Dystrophin expression in heterozygous mdxl+ mice indicates imprinting of X chromosome inactivation by parent-of-origin-, tissue-, strain- and position-dependent factors

Abstract

 Inactivation of one X chromosome (X inactivation) in female mammals results in dosage compensation of X-chromosomally encoded genes between sexes. In the embryo proper of most mammals X inactivation is thought to occur at random with respect to the parental origin of the X chromosome. We determined on the cellular level the expression of the X-chromosomally encoded protein dystrophin in skeletal and cardiac muscle of female mice heterozygous for a null mutation of the dystrophin gene (mdx/+).
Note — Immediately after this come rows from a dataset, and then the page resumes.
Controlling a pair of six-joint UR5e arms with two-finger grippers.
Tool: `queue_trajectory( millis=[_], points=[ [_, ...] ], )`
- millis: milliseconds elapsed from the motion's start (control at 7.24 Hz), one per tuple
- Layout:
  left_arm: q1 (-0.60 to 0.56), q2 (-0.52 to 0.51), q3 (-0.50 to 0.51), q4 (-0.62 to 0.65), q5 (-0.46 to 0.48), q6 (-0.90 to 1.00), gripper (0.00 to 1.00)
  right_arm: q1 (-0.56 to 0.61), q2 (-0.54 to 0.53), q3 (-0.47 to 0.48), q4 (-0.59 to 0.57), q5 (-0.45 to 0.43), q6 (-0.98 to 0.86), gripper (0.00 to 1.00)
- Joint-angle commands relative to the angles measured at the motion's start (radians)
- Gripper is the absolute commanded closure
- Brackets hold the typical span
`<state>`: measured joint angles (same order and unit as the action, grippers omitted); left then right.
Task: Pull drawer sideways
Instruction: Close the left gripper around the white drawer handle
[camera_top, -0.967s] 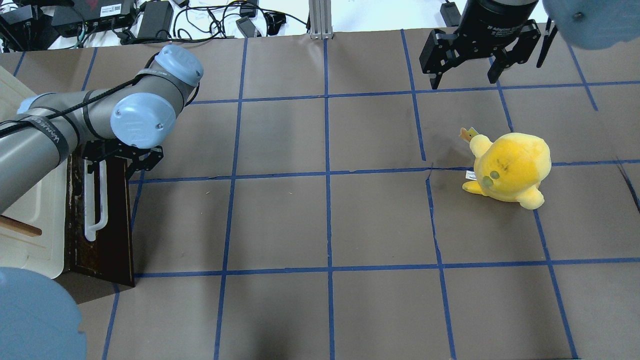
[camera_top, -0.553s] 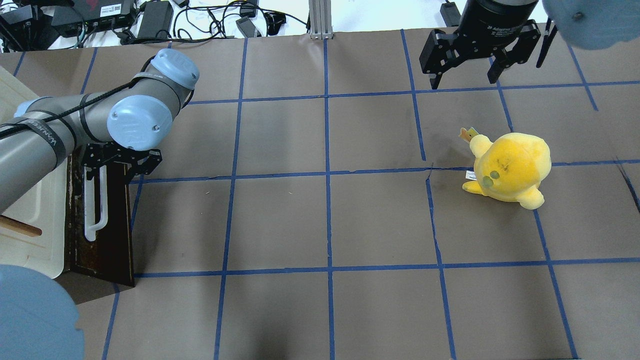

In all muscles investigated (cardiac, anterior venter of digastric muscle, biceps brachii and tibialis anterior muscle) we found a mosaic expression of dystrophin-expressing versus non-expressing cells and determined their proportion with respect to the parental origin of the X chromosome. In all groups of mdx/+ mice the level and pattern of dystrophin expression were found to be dependent on the parental origin of the mdx mutation. Additionally, the extent of dystrophin expression was clearly dependent on the mouse strains (C57BL/10 and BALB/c) used to produce heterozygous mdx/+ mice. Variable differences and patterns of dystrophin expression in skeletal versus cardiac muscle were found that were strictly dependent on the parental source of the mdx mutation and the strain used to breed mdx/+ mice. Moreover, dystrophin expression was found to be different between the right side and the left side of the body in individual muscles, and this difference was clearly dependent on the parental origin of the X chromosome. Our data provide evidence that in the mouse embryo proper there is a non-random distribution of cells showing inactivation of the paternal versus the maternal X chromosome in skeletal and cardiac muscle, indicating a non-random X-inactivation. Besides gametic imprinting, strain-, tissue and position-dependent factors also appear to bias X inactivation.